#### Your objective:
Return exactly the lines of the records below, starting at the line that contains "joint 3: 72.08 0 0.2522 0" and ending at the line that contains "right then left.", with both of those lines kept.

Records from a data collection
<<<<

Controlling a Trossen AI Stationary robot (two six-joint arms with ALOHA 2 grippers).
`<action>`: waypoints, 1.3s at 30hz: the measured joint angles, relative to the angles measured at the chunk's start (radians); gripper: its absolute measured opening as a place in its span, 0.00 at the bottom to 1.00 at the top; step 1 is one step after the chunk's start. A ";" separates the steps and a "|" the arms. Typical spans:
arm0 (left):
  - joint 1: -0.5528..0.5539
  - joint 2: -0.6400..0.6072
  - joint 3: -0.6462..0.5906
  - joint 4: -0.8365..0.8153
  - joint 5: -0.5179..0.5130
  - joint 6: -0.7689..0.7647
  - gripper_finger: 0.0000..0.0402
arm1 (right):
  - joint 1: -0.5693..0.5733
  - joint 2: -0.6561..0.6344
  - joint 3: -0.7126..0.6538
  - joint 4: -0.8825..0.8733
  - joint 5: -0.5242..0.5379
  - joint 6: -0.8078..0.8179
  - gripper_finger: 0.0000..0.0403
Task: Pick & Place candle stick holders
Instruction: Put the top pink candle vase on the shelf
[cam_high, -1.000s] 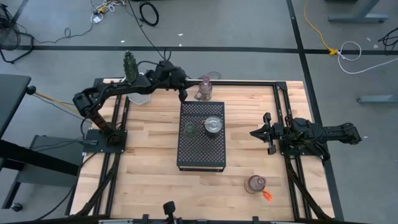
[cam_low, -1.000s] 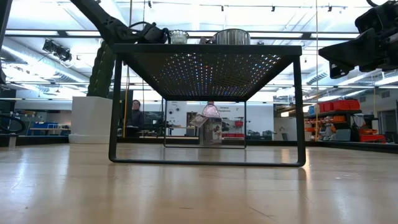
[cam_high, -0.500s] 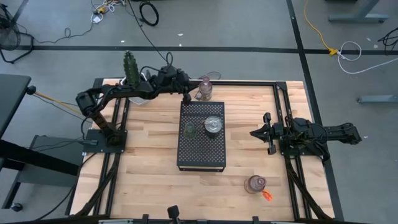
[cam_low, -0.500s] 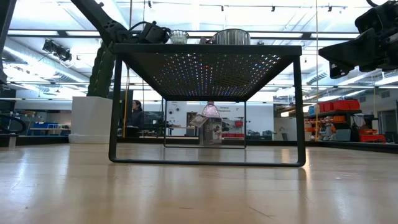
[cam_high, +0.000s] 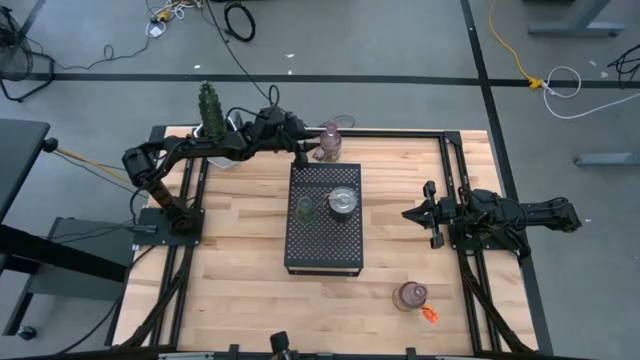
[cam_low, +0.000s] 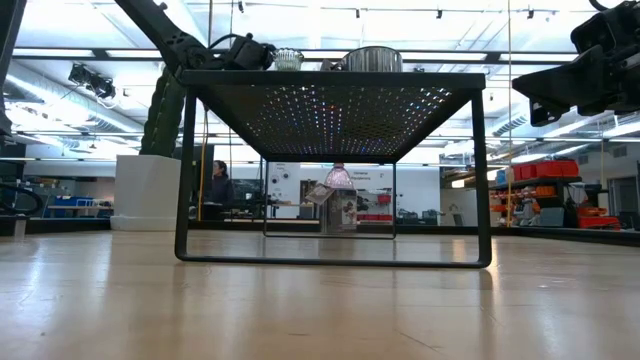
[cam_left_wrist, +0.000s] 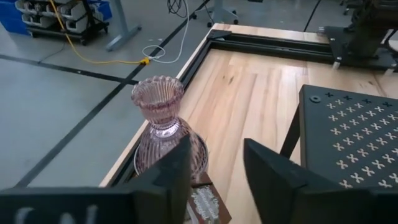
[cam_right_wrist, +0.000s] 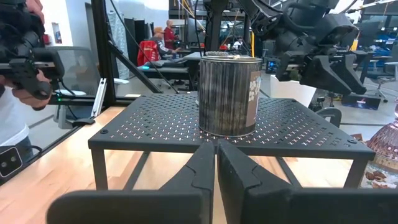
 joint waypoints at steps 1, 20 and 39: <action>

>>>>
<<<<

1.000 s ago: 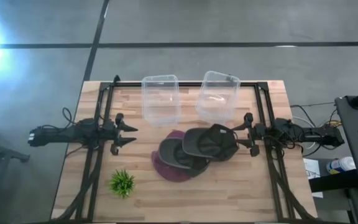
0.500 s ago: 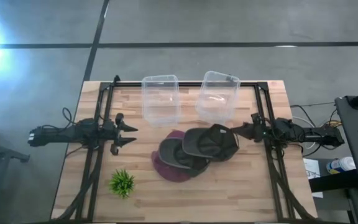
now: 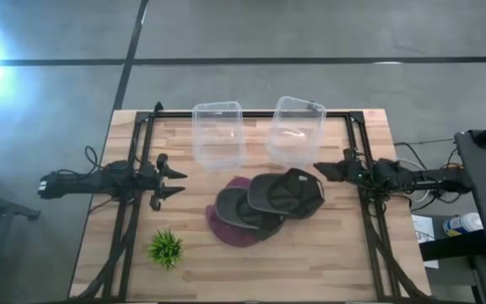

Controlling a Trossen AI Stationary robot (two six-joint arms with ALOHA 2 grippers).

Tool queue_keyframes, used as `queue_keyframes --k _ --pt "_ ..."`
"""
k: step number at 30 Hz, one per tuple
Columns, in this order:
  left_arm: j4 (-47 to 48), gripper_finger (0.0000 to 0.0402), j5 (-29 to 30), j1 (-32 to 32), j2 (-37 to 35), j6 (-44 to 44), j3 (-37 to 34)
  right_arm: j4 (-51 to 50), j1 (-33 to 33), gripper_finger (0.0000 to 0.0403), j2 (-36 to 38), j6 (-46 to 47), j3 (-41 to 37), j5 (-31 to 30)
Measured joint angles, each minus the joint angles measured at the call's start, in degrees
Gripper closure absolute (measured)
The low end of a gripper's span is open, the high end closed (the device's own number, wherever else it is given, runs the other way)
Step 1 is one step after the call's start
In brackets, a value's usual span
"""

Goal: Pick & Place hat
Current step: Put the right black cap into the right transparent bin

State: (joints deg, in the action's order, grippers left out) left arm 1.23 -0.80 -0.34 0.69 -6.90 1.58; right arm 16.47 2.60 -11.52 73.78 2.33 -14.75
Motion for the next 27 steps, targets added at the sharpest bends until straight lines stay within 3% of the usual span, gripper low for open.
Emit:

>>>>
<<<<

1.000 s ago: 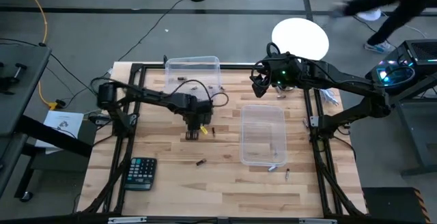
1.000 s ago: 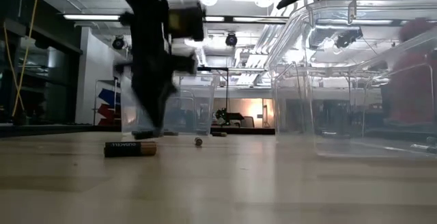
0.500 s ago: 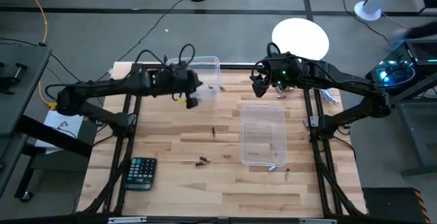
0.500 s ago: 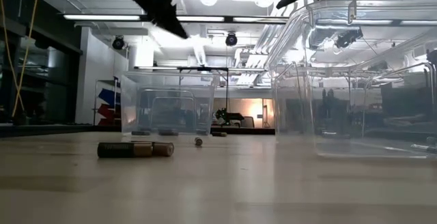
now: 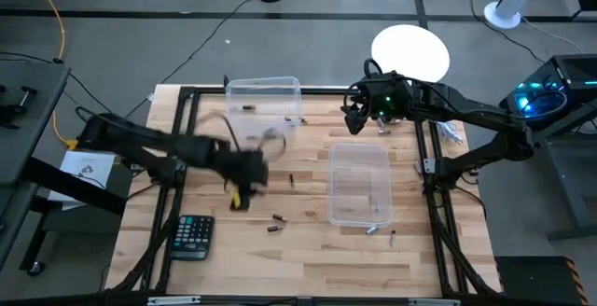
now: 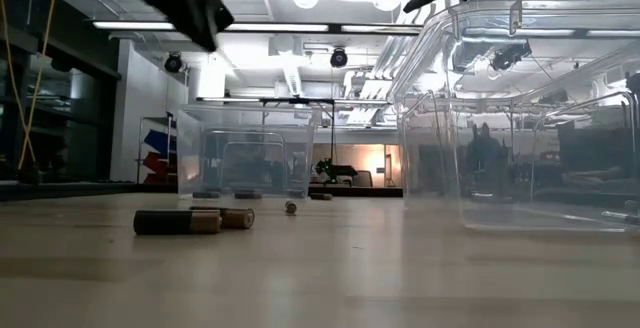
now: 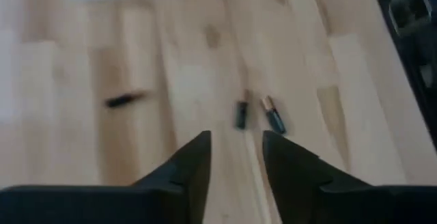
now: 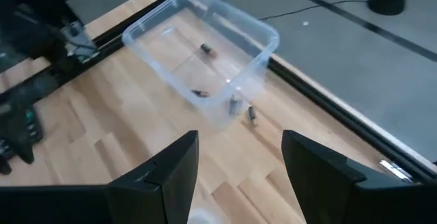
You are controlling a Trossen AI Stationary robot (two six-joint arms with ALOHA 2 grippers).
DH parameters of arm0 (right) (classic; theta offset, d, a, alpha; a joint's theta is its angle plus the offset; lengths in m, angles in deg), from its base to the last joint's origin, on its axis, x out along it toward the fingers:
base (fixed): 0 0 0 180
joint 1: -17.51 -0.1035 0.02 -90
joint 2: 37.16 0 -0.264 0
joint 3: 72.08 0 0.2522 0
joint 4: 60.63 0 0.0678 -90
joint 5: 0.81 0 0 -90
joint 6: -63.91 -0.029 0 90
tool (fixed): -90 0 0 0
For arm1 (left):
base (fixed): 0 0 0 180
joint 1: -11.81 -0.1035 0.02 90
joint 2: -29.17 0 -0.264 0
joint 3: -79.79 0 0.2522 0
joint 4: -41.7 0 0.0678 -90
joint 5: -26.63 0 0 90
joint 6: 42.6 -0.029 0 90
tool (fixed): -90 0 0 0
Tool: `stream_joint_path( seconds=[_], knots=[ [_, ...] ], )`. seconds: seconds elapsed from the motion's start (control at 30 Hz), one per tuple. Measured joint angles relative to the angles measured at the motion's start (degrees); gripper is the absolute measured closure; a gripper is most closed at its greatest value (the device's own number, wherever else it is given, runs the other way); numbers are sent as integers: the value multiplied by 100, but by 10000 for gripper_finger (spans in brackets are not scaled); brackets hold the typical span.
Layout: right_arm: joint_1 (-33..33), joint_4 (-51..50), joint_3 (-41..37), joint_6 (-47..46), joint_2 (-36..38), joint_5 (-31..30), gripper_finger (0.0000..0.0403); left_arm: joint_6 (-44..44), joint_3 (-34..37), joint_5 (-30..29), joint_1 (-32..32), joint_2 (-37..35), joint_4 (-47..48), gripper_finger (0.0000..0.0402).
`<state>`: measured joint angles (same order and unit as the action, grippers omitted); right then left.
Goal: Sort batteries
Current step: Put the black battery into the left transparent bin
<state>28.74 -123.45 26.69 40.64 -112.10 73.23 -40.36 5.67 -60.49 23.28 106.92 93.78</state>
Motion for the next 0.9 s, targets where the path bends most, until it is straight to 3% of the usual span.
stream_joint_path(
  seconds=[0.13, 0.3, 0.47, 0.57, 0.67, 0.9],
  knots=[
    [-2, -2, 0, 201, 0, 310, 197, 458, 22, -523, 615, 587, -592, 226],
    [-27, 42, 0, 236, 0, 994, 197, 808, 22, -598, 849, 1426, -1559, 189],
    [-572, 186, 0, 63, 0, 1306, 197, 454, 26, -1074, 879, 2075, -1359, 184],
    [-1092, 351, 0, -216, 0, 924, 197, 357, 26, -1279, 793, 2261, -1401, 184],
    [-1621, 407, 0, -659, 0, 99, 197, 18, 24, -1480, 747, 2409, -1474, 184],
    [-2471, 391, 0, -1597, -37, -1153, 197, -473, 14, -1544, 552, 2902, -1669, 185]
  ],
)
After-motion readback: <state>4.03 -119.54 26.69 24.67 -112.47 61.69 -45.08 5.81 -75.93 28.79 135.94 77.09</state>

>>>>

#### Solution to this problem:
joint 3: 72.08 0 0.2522 0
joint 4: 60.63 0 0.0678 -90
joint 5: 0.81 0 0 -90
joint 6: -63.91 -0.029 0 90
tool (fixed): -90 0 0 0
For arm1 (left):
base (fixed): 0 0 0 180
joint 1: -11.81 -0.1035 0.02 90
joint 2: -29.17 0 -0.264 0
joint 3: -79.79 0 0.2522 0
joint 4: -41.7 0 0.0678 -90
joint 5: -26.63 0 0 90
joint 6: 42.6 -0.029 0 90
tool (fixed): -90 0 0 0
Tool: `stream_joint_path( seconds=[_], knots=[ [_, ...] ], )`. seconds: seconds elapsed from the motion's start (control at 30 Hz), one per tuple. Measured joint angles relative to the angles measured at the motion's start (degrees); gripper is the absolute measured closure; a gripper is most closed at its greatest value (the device's own number, wherever else it is given, runs the other way); numbers are sent as integers: the value multiplied by 100, but by 10000 for gripper_finger (spans in brackets are not scaled); brackets hold the typical span.
Layout: right_arm: joint_1 (-33..33), joint_4 (-51..50), joint_3 (-41..37), joint_6 (-47..46), joint_2 (-36..38), joint_5 (-31..30), gripper_finger (0.0000..0.0403); left_arm: joint_6 (-44..44), joint_3 (-34..37), joint_5 (-30..29), joint_1 (-32..32), joint_2 (-37..35), joint_4 (-47..48), gripper_finger (0.0000..0.0402).
`<state>`: measured joint angles (same order and unit as the action, grippers omitted); right then left.

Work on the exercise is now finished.